====== Data for processing
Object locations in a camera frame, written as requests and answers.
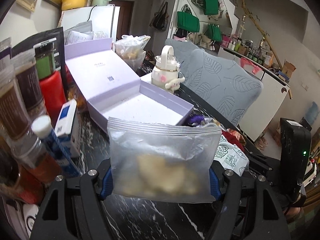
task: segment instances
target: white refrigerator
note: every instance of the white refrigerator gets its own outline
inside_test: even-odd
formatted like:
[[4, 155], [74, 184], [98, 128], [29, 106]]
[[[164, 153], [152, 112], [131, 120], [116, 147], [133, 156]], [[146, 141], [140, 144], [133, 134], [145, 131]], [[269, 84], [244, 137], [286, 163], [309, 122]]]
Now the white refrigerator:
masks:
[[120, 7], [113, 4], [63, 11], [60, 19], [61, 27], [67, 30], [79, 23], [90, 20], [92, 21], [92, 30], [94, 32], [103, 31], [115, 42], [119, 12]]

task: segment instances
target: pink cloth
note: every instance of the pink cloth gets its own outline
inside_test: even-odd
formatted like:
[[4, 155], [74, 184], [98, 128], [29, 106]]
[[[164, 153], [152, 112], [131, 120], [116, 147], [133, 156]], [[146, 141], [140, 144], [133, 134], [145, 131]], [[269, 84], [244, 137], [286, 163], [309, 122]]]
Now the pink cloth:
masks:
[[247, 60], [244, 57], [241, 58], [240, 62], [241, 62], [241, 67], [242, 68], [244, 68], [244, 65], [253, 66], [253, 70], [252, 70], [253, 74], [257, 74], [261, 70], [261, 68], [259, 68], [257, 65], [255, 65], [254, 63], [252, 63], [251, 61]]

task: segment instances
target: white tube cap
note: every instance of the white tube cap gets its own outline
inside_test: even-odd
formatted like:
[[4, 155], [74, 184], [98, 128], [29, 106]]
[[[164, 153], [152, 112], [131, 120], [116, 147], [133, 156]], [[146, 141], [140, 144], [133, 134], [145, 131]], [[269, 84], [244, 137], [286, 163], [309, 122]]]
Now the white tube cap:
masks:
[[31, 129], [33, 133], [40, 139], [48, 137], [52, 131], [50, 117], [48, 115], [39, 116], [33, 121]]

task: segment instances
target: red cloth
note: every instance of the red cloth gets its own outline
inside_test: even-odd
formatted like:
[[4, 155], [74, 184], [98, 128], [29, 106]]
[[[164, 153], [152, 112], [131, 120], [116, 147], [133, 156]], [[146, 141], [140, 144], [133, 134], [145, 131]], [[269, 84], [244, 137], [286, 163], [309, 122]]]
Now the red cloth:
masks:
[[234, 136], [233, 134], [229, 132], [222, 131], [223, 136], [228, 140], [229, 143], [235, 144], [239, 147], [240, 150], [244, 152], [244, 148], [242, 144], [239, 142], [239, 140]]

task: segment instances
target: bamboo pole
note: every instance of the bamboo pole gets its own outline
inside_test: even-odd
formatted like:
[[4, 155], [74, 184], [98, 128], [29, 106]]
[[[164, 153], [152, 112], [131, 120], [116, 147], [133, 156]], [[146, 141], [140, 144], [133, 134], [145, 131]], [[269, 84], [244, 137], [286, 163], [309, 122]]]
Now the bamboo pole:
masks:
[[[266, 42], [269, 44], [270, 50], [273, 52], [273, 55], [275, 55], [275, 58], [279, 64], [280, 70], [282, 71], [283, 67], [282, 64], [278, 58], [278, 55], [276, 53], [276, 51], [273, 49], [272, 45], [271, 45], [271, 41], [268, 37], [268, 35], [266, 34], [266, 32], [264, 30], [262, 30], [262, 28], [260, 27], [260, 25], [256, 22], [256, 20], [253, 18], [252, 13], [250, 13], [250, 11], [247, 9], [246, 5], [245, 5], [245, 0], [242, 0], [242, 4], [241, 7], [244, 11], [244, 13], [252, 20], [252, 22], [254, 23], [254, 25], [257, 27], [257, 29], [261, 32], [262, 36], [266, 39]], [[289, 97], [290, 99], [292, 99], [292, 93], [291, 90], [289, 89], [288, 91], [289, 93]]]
============
====== Data for processing
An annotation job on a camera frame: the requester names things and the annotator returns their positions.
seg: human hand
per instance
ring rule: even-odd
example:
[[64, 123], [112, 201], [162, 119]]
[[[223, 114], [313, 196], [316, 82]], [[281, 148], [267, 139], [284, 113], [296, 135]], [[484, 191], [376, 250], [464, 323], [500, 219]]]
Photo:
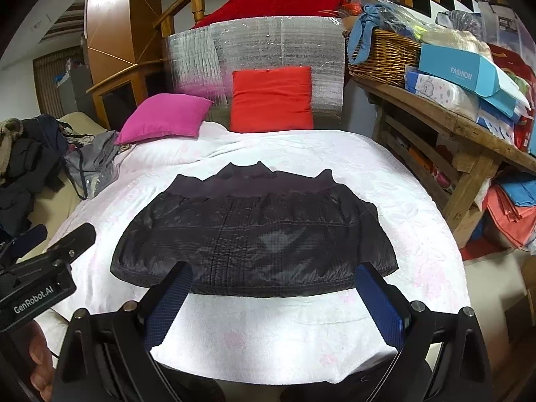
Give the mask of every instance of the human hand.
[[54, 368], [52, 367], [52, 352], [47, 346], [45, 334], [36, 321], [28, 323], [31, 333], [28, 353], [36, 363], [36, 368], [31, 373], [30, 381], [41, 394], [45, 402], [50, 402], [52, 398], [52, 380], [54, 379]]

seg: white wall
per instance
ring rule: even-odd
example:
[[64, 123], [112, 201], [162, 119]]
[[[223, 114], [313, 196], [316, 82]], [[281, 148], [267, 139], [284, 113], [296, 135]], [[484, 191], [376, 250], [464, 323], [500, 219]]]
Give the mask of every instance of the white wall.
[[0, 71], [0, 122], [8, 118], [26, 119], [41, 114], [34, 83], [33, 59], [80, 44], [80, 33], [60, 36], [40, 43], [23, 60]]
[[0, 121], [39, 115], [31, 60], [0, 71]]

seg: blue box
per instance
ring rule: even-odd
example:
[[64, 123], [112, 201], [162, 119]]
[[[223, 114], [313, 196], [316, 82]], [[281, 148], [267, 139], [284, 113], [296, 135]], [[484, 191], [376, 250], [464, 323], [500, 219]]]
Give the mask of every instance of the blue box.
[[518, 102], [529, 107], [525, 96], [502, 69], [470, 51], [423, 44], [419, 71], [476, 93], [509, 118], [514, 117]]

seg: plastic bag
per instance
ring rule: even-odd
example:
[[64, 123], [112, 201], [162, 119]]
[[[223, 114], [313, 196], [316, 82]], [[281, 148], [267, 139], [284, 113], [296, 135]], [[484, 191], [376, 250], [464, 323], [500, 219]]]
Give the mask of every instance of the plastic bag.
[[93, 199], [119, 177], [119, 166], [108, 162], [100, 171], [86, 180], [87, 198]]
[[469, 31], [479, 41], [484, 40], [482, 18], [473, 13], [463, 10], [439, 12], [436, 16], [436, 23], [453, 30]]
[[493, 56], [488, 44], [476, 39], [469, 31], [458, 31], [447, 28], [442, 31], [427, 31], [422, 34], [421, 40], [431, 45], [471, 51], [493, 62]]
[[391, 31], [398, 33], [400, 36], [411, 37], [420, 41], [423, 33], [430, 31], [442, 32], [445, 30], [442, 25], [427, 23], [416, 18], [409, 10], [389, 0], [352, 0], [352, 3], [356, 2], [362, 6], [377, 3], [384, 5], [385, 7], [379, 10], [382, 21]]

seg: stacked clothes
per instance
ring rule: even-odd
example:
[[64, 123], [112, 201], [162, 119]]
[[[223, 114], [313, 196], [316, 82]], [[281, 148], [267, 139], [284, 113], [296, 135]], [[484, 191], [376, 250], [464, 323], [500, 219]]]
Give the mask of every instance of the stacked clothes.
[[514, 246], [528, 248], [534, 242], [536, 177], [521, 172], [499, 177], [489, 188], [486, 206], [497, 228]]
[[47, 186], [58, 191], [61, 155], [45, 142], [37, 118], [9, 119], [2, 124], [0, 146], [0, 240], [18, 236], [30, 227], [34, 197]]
============
● Task to complete
Report every line containing the word "camera" from the listing above.

● Your solution
Object locations in a camera frame, written as requests and answers.
An annotation job on a camera frame: the requester names things and the annotator returns their positions.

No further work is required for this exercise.